Prendre le train est nécessaire. On s'y assoit, sur l'un de ses sièges bleus confortables situés en deuxième classe, et on attend. C'est aussi simple que ça. La nécessité de prendre le train est importante. C'est un temps qu'on ne peut trouver nul part ailleurs. Un temps nécessaire à la survie des êtres, car notre existence, à ce moment là, s'est ralenti. Alors chacun vit ce temps cloîtré pour une durée indéterminée, de manières différentes mais pourtant pas si individuelles. Tout le monde lit dans le train, écoute de la musique, dort ou regarde par la fenêtre sans rien faire. Tout le monde, un jour ou l'autre, à déjà mangé dans le train ou rouspété à vive voix ou intérieurement face à une personne quelconque qui parle fort. Tout le monde, un jour ou l'autre, à déjà éprouvé la satisfaction que personne ne réside sur le siège à nos côtés. Pourtant, vivre dans le train a quelque chose de personnel. Être face à nous même est une épreuve individuelle. Mais est-ce que tout le monde a déjà écrit dans le train ? Les écrivains, sûrement, sur papier ou face à leur écran d'ordinateur qui ne bouge pas d'un poil, lui.

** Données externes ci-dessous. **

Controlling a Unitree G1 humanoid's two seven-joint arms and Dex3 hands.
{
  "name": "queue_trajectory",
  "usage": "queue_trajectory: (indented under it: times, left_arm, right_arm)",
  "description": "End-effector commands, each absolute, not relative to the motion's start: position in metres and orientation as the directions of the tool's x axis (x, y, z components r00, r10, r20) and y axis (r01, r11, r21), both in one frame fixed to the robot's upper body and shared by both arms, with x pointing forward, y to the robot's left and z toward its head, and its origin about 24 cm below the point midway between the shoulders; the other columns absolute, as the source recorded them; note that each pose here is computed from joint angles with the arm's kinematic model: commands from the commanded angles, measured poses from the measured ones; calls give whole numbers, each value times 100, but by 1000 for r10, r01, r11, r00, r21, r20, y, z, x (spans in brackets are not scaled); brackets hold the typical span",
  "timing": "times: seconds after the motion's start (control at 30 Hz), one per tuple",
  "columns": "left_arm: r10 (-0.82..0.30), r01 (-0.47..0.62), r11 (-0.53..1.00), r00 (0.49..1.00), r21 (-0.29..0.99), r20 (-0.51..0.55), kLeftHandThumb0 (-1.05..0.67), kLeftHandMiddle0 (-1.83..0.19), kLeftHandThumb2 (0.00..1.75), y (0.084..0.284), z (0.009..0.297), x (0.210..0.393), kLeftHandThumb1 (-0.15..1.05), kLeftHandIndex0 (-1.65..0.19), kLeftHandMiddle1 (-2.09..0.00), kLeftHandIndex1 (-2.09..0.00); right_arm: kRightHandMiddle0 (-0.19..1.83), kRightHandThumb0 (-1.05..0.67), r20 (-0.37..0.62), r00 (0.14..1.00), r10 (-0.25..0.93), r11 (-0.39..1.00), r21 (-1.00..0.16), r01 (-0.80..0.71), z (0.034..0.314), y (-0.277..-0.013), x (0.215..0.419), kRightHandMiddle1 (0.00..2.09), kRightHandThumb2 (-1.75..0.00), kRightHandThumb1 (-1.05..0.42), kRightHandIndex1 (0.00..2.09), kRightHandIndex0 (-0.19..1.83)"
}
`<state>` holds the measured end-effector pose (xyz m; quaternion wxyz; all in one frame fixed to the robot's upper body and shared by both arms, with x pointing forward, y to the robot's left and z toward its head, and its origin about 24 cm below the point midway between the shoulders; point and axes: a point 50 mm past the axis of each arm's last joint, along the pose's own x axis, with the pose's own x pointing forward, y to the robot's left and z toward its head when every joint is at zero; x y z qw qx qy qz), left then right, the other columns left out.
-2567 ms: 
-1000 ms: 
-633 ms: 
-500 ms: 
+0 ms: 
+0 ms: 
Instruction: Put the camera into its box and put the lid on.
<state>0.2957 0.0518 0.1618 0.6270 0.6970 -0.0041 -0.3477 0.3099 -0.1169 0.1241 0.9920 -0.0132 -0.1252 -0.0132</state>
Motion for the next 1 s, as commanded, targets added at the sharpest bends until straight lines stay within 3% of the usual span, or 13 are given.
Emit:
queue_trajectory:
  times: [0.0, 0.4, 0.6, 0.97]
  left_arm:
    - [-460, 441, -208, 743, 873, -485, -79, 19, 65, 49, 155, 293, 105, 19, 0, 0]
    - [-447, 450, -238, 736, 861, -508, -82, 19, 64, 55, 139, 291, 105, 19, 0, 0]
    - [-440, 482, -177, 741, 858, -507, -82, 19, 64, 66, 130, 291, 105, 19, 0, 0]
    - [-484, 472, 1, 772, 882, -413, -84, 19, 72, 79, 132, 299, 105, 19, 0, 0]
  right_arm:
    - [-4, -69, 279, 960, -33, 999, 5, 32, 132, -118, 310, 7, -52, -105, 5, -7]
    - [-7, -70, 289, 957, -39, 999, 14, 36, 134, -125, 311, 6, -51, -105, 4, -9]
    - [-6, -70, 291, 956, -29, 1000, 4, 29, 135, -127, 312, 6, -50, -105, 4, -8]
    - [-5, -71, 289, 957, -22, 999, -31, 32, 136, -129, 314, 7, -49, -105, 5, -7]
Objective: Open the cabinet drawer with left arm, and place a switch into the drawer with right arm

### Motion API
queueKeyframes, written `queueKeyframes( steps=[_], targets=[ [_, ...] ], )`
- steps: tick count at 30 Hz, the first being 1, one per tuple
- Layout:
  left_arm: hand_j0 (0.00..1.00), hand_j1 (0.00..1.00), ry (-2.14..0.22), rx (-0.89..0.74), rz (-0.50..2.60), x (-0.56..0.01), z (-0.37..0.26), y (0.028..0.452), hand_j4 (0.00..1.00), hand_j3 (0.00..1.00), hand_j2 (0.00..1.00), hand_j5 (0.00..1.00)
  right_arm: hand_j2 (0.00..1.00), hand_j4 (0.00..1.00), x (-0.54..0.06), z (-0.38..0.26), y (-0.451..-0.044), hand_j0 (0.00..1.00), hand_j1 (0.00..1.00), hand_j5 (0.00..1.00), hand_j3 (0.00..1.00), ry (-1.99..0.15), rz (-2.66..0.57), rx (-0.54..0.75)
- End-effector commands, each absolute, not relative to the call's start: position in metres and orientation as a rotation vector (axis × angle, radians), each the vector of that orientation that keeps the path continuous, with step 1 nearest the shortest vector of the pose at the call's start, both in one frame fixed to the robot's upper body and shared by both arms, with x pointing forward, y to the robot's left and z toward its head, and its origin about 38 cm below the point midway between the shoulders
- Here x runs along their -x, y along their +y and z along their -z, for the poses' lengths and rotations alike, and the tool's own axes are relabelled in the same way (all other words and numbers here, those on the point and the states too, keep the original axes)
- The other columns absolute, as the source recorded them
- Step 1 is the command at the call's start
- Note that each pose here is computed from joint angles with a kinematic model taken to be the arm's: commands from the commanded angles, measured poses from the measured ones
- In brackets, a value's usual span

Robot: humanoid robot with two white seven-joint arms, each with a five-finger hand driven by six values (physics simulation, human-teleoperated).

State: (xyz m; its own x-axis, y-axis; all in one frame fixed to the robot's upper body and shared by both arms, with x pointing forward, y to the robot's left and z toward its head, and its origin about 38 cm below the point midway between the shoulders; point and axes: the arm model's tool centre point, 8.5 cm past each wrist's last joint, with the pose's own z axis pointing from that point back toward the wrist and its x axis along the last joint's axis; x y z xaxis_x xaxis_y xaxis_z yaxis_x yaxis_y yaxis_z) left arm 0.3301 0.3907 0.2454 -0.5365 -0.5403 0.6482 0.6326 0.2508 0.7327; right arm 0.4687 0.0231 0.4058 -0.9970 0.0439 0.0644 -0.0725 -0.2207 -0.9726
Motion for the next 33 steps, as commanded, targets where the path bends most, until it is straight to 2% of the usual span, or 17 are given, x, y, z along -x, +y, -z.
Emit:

Je dois être folle. Les gens doivent se demander ce que j'ai à écrire frénétiquement, sur du papier en plus, pas moderne celle-là...
Les gens lisent, dorment en pétant et pètent en dormant mais dans le train, ils n'écrivent pas. A-t-on déjà vu des personnes courbées sur leur feuilles, balançant toutes leur tripes frénétiquement sans aucune tenue, la bave coulant de leur lèvres, pris d'impulsions face à l'inspiration. Les gens qui écrivent sont fous. On peut donc dire que tous les écrivains sont fous. La vie est comme ça, triste à en mourir et remplie de fous furieux.
J'aime prendre le train. Atténuer ces heures qui passent au même rythme que l'engin dans lequel je suis.
Cette euphorie du train, malgré mon habitude de ses transports à rails, ne s'effiloche toujours pas.